**DATA EXTRACT:**
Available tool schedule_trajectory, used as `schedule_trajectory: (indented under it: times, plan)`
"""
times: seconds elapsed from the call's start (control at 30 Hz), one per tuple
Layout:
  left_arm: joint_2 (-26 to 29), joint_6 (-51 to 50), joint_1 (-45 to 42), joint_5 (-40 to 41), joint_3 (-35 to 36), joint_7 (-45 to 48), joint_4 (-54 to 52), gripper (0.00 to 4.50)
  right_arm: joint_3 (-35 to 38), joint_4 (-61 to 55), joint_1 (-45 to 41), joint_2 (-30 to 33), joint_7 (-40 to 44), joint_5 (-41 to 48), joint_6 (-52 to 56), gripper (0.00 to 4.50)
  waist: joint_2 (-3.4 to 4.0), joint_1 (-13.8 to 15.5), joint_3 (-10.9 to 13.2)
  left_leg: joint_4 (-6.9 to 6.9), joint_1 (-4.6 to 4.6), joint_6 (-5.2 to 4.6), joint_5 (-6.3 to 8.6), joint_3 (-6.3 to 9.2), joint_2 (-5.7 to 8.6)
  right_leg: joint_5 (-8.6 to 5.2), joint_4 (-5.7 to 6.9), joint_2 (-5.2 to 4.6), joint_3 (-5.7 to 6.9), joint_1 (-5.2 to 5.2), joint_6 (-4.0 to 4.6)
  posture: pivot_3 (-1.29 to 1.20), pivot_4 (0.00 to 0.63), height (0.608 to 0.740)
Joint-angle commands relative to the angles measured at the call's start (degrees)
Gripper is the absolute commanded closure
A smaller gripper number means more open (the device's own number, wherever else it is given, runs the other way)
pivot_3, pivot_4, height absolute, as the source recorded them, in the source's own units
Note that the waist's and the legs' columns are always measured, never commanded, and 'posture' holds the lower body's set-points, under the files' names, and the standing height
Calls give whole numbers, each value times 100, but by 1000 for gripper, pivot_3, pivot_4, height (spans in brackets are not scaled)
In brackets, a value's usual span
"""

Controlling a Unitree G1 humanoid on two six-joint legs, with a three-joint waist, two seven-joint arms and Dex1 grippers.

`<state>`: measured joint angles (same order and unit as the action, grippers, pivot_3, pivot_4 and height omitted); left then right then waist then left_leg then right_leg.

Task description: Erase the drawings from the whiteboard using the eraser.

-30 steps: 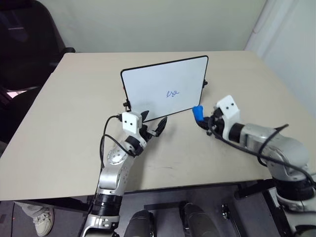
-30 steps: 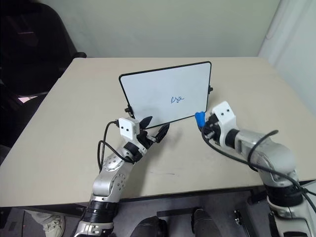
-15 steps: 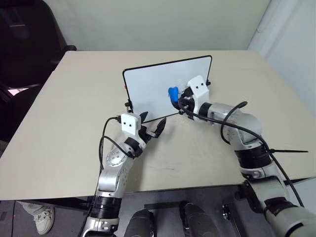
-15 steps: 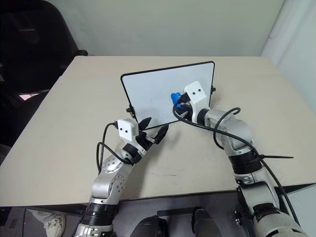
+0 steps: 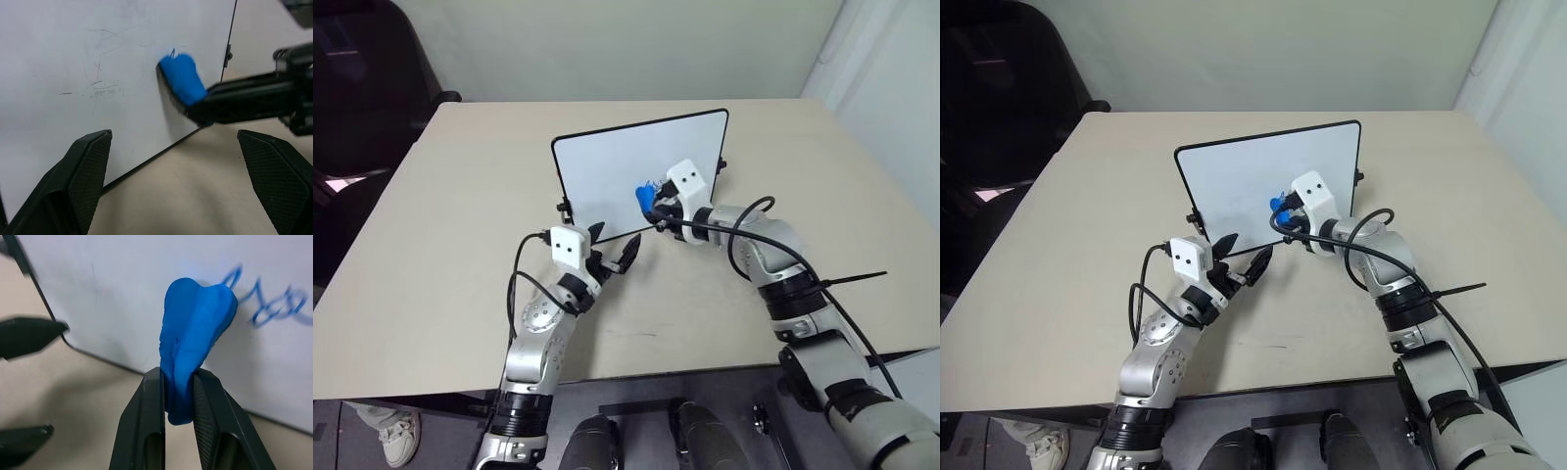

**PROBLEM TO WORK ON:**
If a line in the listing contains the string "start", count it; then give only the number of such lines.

**RESULT OF THE TASK:**
2